ASSIGNMENT
From the listing below, work out how many lines contain "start"; the answer is that number and nothing more.

COLLECTED DATA

BEGIN

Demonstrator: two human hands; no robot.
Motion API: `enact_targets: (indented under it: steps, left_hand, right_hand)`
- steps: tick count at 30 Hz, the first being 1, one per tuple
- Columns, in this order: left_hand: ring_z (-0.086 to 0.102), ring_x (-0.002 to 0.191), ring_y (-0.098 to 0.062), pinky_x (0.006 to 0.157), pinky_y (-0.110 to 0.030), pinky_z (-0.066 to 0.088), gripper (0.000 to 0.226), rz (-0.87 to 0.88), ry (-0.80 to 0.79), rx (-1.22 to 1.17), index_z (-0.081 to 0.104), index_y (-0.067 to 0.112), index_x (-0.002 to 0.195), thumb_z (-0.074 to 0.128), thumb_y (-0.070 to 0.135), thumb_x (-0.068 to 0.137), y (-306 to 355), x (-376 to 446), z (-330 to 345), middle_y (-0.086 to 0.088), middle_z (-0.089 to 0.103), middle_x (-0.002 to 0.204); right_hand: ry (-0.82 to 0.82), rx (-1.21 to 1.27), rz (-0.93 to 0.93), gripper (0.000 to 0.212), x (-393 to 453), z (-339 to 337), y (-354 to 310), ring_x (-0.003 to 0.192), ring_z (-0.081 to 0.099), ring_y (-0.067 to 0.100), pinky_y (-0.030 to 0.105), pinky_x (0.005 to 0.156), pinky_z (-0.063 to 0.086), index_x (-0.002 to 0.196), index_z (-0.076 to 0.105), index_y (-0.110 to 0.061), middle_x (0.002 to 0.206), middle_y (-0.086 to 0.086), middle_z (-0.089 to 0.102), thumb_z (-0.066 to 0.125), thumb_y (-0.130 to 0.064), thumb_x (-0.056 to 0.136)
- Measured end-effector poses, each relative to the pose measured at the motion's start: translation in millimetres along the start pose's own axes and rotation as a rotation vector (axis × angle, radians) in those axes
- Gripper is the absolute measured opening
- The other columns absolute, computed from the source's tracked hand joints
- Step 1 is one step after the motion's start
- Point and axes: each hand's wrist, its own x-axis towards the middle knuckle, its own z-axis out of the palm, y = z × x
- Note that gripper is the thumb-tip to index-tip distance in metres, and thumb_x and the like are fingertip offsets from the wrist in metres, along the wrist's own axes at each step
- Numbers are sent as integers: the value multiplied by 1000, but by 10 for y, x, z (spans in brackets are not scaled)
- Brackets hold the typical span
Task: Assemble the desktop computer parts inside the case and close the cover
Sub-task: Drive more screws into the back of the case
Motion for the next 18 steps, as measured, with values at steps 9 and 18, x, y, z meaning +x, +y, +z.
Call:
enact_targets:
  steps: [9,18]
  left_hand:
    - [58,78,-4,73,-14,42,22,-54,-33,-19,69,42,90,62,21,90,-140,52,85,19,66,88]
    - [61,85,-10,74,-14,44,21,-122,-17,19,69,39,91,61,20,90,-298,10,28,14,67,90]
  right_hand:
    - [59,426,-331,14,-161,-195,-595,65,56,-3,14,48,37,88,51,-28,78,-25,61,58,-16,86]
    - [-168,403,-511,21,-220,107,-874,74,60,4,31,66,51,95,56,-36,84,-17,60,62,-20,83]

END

SOLUTION BELOW
2